A prominent bare rock mountain, over 2,400 m high, surmounting the ridge running north from Mount White.
Named by US-ACAN for Robert C. Judd, USARP meteorologist at South Pole Station, winter 1964, and Hallett Station, 1964-65 summer season.

===Mount White===
.
A massive mountain, 3,470 m high, standing 2.5 nmi north-northwest of Mount Henry Lucy and forming the highest elevation in the Supporters Range.

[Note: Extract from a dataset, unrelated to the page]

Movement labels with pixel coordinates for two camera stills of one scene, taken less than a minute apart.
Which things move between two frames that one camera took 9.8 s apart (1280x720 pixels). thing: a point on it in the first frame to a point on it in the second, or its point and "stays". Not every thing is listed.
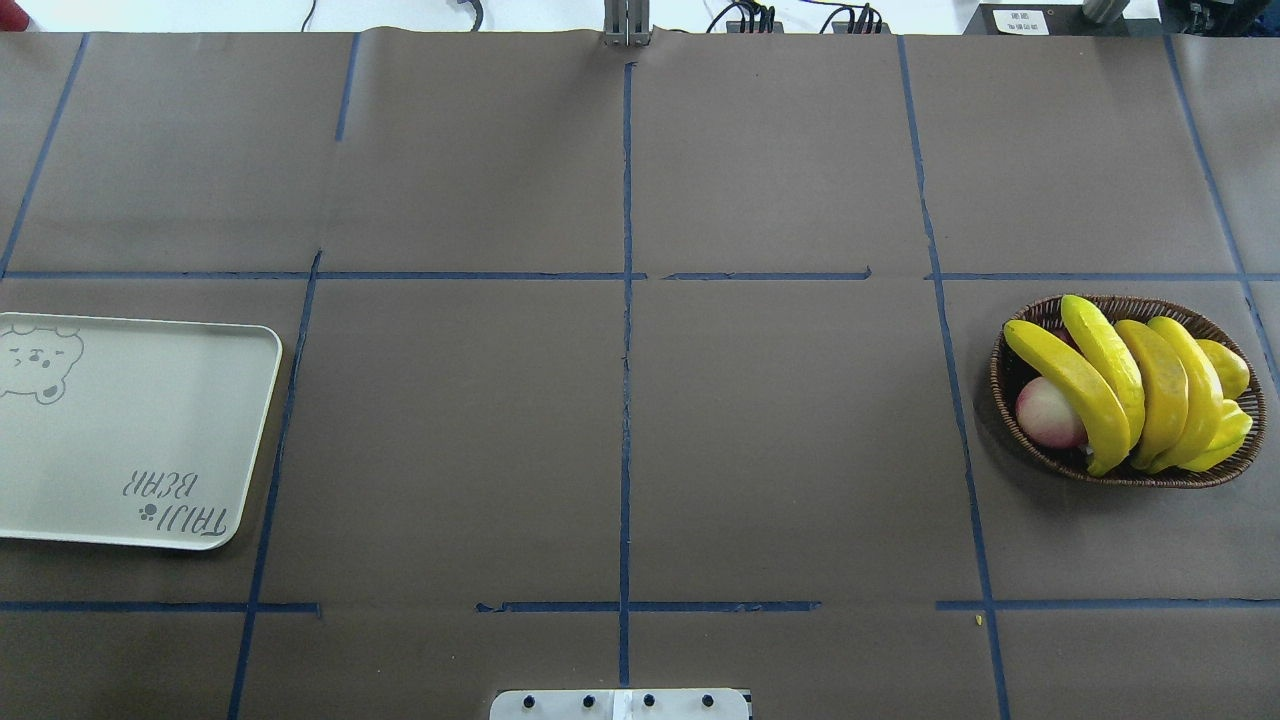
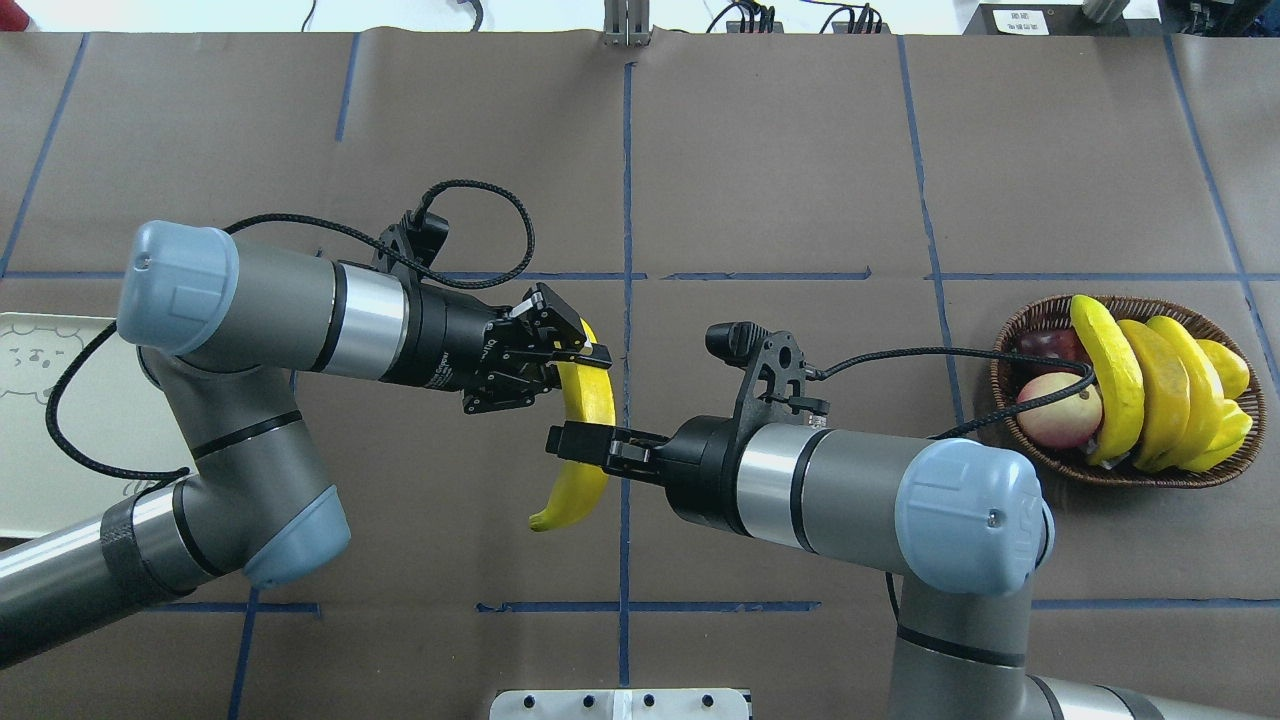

Discovered by the British Antarctic Expedition 1907-09 and named for the Secretary of the expedition.

===Mount Henry Lucy===
.
A prominent peak, 3,020 m high, standing 2.5 nmi south-southeast of Mount White at the south end of Supporters Range.
Discovered by the British Antarctic Expedition 1907-09 and named for Sir Henry Lucy, M.P., who publicised Shackleton's expedition and assisted in obtaining a financial grant from Parliament for the expedition.